The problem | Your answer should be the lines below from the one holding "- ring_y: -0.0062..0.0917" through the one holding "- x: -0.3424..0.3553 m", copied exactly and with nothing else.

Exercise materials |
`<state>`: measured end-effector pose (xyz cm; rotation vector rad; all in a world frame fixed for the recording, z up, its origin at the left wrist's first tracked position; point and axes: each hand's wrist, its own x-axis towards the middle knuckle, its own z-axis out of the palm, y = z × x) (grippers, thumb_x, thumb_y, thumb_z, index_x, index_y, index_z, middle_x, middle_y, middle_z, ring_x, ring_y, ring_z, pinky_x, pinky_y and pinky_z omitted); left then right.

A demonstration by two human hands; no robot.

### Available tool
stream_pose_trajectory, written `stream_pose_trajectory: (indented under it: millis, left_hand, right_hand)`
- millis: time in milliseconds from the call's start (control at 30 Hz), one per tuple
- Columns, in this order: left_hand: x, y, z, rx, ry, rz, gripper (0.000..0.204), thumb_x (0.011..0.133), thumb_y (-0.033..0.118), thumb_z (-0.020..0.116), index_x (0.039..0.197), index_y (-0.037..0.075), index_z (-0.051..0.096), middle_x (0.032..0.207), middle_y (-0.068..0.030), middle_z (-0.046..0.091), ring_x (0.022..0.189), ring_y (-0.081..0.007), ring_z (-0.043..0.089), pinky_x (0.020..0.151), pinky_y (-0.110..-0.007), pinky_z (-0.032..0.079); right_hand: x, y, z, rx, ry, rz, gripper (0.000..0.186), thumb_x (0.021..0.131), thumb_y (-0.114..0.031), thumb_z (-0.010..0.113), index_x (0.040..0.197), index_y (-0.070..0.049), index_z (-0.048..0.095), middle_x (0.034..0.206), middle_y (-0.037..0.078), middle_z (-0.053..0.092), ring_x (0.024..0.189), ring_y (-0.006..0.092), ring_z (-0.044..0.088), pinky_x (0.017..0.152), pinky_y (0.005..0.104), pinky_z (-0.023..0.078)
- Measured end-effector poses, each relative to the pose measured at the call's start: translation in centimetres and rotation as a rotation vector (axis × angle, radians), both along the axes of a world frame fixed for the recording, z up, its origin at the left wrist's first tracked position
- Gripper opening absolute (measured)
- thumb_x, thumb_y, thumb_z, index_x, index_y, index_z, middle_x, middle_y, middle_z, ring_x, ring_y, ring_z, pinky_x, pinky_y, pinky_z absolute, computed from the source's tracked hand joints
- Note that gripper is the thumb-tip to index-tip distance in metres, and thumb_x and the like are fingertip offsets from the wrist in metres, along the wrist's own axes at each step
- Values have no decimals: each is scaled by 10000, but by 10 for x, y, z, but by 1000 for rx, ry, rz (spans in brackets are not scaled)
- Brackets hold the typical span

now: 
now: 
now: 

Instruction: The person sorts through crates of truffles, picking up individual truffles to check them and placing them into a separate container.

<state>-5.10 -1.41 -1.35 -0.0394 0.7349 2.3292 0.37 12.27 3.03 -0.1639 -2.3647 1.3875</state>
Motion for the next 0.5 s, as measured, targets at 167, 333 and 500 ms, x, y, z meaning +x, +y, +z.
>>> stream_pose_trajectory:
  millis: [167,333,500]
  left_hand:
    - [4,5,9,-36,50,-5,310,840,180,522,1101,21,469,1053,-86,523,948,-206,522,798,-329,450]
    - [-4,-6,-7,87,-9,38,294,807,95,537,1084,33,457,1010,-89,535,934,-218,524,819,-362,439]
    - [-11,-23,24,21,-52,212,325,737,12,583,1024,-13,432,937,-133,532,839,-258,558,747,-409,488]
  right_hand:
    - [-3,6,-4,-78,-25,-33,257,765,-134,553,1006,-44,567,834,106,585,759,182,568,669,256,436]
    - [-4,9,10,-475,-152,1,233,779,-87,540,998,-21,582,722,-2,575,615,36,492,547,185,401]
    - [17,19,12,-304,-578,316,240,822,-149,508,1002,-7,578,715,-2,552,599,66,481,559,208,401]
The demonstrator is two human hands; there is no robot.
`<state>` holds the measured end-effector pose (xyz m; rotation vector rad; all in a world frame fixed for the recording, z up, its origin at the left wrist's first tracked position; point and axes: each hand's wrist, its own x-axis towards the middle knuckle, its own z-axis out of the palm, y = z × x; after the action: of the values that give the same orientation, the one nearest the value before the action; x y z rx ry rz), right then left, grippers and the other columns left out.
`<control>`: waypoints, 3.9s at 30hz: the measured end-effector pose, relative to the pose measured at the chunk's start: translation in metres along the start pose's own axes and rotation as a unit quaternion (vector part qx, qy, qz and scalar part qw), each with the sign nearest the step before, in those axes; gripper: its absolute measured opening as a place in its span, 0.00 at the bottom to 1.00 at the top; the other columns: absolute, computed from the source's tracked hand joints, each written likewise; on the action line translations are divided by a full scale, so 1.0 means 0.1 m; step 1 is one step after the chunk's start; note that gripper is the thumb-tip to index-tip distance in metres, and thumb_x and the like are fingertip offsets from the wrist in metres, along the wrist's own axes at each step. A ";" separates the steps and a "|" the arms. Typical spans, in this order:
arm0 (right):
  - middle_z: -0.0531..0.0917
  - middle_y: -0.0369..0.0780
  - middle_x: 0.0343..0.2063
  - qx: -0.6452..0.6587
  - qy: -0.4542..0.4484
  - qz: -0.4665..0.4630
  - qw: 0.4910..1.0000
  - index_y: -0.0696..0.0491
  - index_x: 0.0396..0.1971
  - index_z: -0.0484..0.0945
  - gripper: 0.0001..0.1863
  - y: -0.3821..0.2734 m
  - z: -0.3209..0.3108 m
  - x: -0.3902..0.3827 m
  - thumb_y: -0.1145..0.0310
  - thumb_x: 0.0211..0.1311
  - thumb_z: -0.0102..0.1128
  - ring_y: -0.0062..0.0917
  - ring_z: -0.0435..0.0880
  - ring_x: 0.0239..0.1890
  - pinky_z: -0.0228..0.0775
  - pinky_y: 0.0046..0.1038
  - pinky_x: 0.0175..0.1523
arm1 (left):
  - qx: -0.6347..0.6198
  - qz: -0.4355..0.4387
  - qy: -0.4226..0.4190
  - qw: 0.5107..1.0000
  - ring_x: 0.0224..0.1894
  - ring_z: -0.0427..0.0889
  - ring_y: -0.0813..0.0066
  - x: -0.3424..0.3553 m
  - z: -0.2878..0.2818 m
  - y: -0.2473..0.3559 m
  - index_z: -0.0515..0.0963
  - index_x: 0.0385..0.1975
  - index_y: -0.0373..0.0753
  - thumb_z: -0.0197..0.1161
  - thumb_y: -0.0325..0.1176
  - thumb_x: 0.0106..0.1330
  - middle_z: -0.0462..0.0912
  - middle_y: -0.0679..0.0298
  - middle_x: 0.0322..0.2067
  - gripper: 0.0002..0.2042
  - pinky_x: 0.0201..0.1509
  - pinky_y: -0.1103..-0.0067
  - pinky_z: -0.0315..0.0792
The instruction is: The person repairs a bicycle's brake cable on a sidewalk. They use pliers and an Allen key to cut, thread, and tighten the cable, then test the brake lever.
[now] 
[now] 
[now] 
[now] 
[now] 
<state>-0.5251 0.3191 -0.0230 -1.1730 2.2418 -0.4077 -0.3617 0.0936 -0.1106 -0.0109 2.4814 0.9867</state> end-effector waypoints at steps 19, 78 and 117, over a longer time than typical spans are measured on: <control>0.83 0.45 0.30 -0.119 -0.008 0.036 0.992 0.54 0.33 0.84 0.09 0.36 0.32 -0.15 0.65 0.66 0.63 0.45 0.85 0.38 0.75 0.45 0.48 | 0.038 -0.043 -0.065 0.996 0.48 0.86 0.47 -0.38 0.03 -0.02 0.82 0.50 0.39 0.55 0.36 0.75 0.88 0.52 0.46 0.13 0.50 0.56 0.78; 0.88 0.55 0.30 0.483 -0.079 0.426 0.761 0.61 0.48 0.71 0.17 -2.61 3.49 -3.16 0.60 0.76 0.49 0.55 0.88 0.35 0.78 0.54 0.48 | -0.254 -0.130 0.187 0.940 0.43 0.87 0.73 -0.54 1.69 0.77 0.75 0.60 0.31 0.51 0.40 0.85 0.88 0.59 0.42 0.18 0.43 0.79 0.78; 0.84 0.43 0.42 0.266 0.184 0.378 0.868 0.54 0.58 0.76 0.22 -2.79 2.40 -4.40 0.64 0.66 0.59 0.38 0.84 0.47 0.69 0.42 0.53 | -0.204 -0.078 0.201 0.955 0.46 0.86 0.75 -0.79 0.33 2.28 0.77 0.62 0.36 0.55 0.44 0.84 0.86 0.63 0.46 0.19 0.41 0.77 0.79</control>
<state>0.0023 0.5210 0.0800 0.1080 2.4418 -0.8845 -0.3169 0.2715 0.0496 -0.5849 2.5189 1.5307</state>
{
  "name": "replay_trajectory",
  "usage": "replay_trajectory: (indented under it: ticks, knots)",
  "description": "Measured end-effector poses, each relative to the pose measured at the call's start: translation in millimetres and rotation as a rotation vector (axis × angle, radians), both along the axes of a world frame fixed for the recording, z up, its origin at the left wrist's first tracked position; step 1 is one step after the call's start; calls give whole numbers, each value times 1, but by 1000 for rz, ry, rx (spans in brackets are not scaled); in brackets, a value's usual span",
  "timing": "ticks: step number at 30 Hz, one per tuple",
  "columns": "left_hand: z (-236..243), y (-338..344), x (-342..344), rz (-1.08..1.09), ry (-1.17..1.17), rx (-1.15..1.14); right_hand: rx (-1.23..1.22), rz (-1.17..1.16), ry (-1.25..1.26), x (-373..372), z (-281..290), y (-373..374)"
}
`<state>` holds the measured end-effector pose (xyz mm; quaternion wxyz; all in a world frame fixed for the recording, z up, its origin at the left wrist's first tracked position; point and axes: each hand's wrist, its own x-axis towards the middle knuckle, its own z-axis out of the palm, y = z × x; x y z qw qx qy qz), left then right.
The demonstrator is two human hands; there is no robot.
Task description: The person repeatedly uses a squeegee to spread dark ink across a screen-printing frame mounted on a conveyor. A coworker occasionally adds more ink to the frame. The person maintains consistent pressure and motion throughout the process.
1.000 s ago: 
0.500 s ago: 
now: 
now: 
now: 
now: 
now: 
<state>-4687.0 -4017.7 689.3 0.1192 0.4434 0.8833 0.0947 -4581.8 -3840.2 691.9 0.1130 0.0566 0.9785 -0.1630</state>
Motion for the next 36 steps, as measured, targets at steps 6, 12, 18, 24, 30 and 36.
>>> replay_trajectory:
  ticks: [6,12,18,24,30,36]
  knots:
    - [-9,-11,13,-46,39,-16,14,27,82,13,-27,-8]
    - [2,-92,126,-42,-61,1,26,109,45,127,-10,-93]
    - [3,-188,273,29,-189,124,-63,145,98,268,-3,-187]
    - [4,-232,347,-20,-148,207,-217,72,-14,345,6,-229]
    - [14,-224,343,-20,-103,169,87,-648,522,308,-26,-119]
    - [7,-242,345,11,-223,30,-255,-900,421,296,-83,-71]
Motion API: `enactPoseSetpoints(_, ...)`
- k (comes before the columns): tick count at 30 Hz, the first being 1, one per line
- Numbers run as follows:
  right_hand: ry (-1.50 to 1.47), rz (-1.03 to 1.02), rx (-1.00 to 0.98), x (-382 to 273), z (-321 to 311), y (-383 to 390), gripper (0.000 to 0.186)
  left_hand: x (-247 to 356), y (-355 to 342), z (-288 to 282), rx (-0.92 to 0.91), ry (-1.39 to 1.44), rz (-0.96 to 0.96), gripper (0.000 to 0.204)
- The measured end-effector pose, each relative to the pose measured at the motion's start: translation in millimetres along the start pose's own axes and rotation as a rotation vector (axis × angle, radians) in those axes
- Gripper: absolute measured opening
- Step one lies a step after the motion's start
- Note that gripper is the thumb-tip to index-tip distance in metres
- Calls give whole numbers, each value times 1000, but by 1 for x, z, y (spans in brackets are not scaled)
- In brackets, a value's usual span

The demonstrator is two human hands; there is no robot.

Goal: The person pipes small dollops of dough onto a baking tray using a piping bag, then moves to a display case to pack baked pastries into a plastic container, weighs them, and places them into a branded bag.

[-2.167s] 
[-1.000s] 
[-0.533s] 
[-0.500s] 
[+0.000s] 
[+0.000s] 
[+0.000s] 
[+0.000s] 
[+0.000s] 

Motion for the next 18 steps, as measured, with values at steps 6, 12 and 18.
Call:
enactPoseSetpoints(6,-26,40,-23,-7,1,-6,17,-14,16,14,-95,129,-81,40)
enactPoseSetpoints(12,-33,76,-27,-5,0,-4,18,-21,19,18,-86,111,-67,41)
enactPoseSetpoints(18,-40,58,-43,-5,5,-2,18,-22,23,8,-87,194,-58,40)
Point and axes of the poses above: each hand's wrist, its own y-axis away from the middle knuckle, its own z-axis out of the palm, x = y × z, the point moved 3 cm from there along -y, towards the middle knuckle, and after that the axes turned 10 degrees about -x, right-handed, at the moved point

Solution for this exercise |
  - ring_y: -0.0062..0.0917
  - ring_z: -0.0435..0.0880
  - ring_x: 0.0239..0.1890
  - pinky_z: -0.0228..0.0775
  - pinky_y: 0.0046..0.1038
  - pinky_x: 0.0175..0.1523
arm1 (left):
  - qx: -0.6347..0.6198
  - qz: -0.4355..0.4387
  - qy: -0.4226..0.4190
  - qw: 0.5107..1.0000
  - ring_x: 0.0224..0.1894
  - ring_z: -0.0427..0.0889
  - ring_y: -0.0813..0.0066
  - x: -0.3424..0.3553 m

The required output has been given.